• **Exercise brief**:
A word-for-word transcription of the records is required.

Entries taken from a collection
··········

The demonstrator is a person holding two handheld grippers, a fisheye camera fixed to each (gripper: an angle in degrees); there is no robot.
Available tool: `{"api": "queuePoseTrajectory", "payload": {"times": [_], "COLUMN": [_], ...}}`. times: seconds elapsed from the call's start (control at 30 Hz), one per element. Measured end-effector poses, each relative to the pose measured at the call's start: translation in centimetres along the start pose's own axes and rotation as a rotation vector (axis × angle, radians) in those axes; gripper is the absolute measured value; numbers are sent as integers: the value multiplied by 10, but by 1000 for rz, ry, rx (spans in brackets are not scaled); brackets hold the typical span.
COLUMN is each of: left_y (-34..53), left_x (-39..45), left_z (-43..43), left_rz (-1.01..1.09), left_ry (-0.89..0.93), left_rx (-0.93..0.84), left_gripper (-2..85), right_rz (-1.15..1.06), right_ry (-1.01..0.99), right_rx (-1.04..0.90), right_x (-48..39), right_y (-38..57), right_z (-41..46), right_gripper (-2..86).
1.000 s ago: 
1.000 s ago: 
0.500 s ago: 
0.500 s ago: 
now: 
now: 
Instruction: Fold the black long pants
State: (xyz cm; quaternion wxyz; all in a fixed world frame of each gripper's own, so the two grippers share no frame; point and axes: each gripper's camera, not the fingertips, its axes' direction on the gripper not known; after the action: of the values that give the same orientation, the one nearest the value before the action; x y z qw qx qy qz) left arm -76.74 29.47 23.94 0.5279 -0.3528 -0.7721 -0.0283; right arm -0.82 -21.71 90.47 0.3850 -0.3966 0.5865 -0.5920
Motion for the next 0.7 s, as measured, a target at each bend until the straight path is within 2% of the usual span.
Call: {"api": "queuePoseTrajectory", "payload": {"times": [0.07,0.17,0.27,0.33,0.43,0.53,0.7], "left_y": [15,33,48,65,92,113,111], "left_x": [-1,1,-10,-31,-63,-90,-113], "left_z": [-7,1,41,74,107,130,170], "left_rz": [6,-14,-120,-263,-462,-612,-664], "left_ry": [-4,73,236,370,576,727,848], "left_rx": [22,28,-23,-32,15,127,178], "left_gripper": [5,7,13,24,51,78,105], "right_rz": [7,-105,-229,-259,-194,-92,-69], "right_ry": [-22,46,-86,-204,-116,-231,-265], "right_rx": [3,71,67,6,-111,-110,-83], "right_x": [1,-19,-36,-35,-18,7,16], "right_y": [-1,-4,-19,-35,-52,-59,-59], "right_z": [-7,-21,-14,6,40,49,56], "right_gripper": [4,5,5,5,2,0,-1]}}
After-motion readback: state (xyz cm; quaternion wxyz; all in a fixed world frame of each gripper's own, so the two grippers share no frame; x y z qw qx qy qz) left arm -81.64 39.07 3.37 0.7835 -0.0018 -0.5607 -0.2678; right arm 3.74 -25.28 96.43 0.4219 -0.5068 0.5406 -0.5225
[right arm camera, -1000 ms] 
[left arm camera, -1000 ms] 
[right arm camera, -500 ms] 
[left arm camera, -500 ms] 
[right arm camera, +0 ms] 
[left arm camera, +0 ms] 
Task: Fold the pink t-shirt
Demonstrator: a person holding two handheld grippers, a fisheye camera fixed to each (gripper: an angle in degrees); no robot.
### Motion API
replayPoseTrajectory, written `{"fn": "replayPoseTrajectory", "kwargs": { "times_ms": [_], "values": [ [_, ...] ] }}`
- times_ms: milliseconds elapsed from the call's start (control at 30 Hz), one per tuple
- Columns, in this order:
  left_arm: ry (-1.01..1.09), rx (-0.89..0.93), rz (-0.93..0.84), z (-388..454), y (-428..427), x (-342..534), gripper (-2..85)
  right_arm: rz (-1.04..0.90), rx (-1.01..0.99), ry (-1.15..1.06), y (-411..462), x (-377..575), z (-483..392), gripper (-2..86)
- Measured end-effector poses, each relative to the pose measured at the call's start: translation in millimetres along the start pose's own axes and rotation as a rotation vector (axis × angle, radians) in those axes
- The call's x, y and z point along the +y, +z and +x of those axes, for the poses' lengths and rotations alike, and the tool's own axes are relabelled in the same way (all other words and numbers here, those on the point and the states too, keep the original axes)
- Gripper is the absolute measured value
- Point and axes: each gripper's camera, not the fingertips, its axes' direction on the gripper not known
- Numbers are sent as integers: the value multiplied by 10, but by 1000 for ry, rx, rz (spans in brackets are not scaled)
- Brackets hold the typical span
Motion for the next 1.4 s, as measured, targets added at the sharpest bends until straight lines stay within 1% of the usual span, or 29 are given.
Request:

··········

• **Exercise result**:
The demonstrator is a person holding two handheld grippers, a fisheye camera fixed to each (gripper: an angle in degrees); there is no robot.
Available tool: `{"api": "queuePoseTrajectory", "payload": {"times": [_], "COLUMN": [_], ...}}`. times: seconds elapsed from the call's start (control at 30 Hz), one per element. Measured end-effector poses, each relative to the pose measured at the call's start: translation in centimetres along the start pose's own axes and rotation as a rotation vector (axis × angle, radians) in those axes; gripper is the absolute measured value; numbers are sent as integers: the value multiplied by 10, but by 1000 for rz, ry, rx (spans in brackets are not scaled); brackets hold the typical span.
COLUMN is each of: left_y (-34..53), left_x (-39..45), left_z (-43..43), left_rz (-1.01..1.09), left_ry (-0.89..0.93), left_rx (-0.93..0.84), left_gripper (-2..85), right_rz (-1.15..1.06), right_ry (-1.01..0.99), right_rx (-1.04..0.90), right_x (-48..39), right_y (-38..57), right_z (-41..46), right_gripper (-2..86).
1.000 s ago: 
1.000 s ago: 
0.500 s ago: 
0.500 s ago: 
now: 
now: 
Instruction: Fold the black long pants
State: (xyz cm; quaternion wxyz; all in a fixed world frame of each gripper's own, so the two grippers share no frame; point and axes: each gripper's camera, not the fingertips, its axes' direction on the gripper not known; after the action: of the values that give the same orientation, the one nearest the value before the action; x y z qw qx qy qz) left arm -76.74 29.47 23.94 0.5279 -0.3528 -0.7721 -0.0283; right arm -0.82 -21.71 90.47 0.3850 -0.3966 0.5865 -0.5920
Motion for the next 0.7 s, as measured, a target at each bend until the straight path is within 2% of the usual span.
Call: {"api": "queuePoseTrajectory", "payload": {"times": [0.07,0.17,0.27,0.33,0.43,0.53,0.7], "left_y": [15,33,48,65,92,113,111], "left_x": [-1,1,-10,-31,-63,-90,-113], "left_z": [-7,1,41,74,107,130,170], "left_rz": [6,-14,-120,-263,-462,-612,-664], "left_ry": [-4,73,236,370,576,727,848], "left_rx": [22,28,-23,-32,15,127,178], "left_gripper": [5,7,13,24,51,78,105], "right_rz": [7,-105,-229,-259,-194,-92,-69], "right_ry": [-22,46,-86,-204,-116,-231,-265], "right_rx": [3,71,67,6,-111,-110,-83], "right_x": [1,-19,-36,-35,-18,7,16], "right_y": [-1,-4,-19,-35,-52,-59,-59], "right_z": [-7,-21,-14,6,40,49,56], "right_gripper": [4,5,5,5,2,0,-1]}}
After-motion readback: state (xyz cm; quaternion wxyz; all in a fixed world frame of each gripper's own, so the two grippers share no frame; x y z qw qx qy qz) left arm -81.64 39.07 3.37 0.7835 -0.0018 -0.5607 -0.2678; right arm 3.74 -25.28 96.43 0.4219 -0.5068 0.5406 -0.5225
[right arm camera, -1000 ms] 
[left arm camera, -1000 ms] 
[right arm camera, -500 ms] 
[left arm camera, -500 ms] 
[right arm camera, +0 ms] 
[left arm camera, +0 ms] 
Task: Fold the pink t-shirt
Demonstrator: a person holding two handheld grippers, a fisheye camera fixed to each (gripper: an angle in degrees); no robot.
### Motion API
replayPoseTrajectory, written `{"fn": "replayPoseTrajectory", "kwargs": { "times_ms": [_], "values": [ [_, ...] ] }}`
- times_ms: milliseconds elapsed from the call's start (control at 30 Hz), one per tuple
- Columns, in this order:
  left_arm: ry (-1.01..1.09), rx (-0.89..0.93), rz (-0.93..0.84), z (-388..454), y (-428..427), x (-342..534), gripper (-2..85)
  right_arm: rz (-1.04..0.90), rx (-1.01..0.99), ry (-1.15..1.06), y (-411..462), x (-377..575), z (-483..392), gripper (-2..86)
- Measured end-effector poses, each relative to the pose measured at the call's start: translation in millimetres along the start pose's own axes and rotation as a rotation vector (axis × angle, radians) in those axes
- The call's x, y and z point along the +y, +z and +x of those axes, for the poses' lengths and rotations alike, and the tool's own axes are relabelled in the same way (all other words and numbers here, those on the point and the states too, keep the original axes)
- Gripper is the absolute measured value
- Point and axes: each gripper's camera, not the fingertips, its axes' direction on the gripper not known
- Numbers are sent as integers: the value multiplied by 10, but by 1000 for ry, rx, rz (spans in brackets are not scaled)
- Brackets hold the typical span
Motion for the next 1.4 s, as measured, targets added at the sharpest bends until straight lines stay within 1% of the usual span, or 29 are given.
Request:

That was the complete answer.